Karma In The Desatir
From William Q. Judge Theosophical Articles, Vol, I.
Articles by WQJ
THE Desatir is a collection of the writings of the different Persian Prophets, one of whom was Zoroaster. The last was alive in the time of Khusro Parvez, who was contemporary with the Emperor Revaclius and died only nine years before the end of the ancient Persian monarchy. Sir William Jones was the first who drew the attention of European scholars to the Desatir. It is divided into books of the different prophets. In this article the selections are from the "Prophet Abad."
"In the name of Lareng! Mezdam(1) [Footnote; 1. Mezdam is the Lord God, so to say.] separated man from the other animals by the distinction of a soul, which is a free and independent substance, without a body or anything material, indivisible and without position, by which he attaineth to the glory of the angels.
"By his knowledge he united the soul with the elemental body.
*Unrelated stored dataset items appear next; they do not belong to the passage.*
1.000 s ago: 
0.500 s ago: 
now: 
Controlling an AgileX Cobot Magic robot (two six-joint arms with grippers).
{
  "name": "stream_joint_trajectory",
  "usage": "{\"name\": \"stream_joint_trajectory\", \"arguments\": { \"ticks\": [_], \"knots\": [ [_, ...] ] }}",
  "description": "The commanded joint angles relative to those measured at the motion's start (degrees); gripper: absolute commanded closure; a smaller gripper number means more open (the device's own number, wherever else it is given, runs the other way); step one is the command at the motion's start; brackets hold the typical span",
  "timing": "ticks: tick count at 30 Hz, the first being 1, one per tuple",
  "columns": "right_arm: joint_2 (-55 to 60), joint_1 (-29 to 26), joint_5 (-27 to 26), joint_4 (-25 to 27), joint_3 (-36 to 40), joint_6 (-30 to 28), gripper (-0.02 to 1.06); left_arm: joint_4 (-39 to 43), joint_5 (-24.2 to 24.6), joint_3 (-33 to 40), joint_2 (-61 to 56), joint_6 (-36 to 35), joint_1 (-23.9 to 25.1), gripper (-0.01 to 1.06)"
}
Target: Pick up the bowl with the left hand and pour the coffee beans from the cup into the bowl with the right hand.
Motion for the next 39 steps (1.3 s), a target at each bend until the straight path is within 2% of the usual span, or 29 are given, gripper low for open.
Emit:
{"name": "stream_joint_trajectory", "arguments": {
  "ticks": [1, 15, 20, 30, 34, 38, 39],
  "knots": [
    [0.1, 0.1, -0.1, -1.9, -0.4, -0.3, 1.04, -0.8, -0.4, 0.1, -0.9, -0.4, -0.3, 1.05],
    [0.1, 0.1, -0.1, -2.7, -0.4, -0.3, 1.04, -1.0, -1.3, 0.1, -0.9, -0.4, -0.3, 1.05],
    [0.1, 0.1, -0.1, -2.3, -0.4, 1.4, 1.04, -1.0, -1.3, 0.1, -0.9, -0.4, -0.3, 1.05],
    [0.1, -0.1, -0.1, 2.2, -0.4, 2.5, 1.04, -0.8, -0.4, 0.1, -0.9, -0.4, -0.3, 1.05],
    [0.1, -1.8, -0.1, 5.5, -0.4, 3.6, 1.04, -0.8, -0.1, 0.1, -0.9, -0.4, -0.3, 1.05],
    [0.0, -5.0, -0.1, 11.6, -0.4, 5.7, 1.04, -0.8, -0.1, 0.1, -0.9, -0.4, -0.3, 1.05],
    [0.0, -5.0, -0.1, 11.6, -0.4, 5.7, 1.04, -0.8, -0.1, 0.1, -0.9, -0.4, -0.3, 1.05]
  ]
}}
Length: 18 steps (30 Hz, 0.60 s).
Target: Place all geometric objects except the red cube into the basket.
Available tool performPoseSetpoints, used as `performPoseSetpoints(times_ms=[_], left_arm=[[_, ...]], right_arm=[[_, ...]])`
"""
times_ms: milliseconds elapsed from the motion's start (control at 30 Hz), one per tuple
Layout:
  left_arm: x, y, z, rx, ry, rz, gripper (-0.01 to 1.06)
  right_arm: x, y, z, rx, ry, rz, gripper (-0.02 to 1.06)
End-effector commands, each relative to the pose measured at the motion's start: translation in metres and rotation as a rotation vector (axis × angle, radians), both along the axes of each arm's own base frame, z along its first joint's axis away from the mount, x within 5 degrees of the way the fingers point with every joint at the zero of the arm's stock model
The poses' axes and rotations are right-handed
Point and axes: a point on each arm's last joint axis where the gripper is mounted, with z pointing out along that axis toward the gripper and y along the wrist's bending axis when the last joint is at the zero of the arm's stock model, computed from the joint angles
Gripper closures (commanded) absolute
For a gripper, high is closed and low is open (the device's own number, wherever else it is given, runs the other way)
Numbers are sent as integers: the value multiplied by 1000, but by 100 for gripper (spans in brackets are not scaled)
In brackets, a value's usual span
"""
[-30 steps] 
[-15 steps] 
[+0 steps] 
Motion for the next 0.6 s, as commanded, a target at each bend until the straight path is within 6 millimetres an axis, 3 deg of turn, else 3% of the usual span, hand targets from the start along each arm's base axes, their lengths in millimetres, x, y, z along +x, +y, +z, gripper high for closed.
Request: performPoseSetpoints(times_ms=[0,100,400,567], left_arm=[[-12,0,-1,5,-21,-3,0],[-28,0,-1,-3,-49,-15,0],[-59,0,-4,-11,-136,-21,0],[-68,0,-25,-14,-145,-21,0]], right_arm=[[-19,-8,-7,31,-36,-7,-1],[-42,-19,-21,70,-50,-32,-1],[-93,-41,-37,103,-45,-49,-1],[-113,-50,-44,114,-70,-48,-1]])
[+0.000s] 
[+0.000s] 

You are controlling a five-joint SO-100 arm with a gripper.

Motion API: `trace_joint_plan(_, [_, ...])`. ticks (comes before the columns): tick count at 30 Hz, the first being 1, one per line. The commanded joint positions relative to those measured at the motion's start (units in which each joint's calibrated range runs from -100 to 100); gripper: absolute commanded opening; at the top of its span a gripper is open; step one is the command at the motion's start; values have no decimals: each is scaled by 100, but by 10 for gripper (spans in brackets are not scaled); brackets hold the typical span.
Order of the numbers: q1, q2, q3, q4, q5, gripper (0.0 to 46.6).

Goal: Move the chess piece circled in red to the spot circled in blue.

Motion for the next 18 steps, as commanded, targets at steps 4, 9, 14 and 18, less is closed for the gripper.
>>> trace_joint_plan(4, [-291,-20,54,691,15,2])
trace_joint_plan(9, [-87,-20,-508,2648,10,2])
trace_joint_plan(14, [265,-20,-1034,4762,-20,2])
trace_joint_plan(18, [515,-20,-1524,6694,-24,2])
If one doeth good in an elemental body, and possesseth useful knowledge, and acts aright, and is a Hirtasp [Translation: an abstainer . -BNet Eds.], and doth not give pain to harmless animals; when he putteth off the inferior body I will introduce him to the abode of the angels that he may see me with the nearest angels.
"And every one who wisheth to return to the lower world and is a doer of good shall, according to his knowledge and conversation and actions, receive something, either as a King or Prime Minister, or some high office or wealth, until he meeteth with a reward suited to his deeds.
"Those who, in the season of prosperity, experience pain and grief suffer them on account of their words or deeds in a former body, for which the Most Just now punisheth them.
"In the name of Lareng! Whosoever is an evil doer, on him He first inflicteth pain under human form: for sickness, sufferings of children while in their mothers womb, and after they are out of it, and suicide, and being hurt by ravenous animals, and death, and being subjected to want from birth to death, are all retributions for past actions: and in like manner as to goodness.
"If any one knowingly and intentionally kill a harmless animal and do not meet with retribution in the same life either from the unseen or the earthly ruler, he will find punishment awaiting him at his next coming."
Certain verses declare that foolish and evil doers are condemned to the bodies of vegetables, and the very wicked to the form of minerals, and then declare they so remain,
"Until their sins be purified, after which they are delivered from this suffering and are once more united to a human body: and according as they act in it they again meet with retribution."
In the Desatir the doctrine is held that animals are also subject to punishment by retributive Karma; thus:
"If a ravenous animal kill a harmless animal it must be regarded as retaliation on the slain, since ferocious animals exist for the purpose of inflicting such punishment. The slaying of ravenous animals is laudable, since they in a former existence have been shedders of blood and slew the guiltless. The punisher of such is blest.
"The lion, the tiger, the leopard, the panther, and the wolf, with all ravenous animals, whether birds, quadrupeds, or creeping things, have once possessed authority; and everyone whom they kill hath been their aider or abettor who did evil by supporting or assisting, or by the orders of, that exalted class; and having given pain to harmless animals are now punished by their own masters. In fine, these grandees, being invested with the forms of ravenous beasts, expire of suffering and wounds according to their misdeeds; and if any guilt remain they will return a second time and suffer punishment along with their accomplices."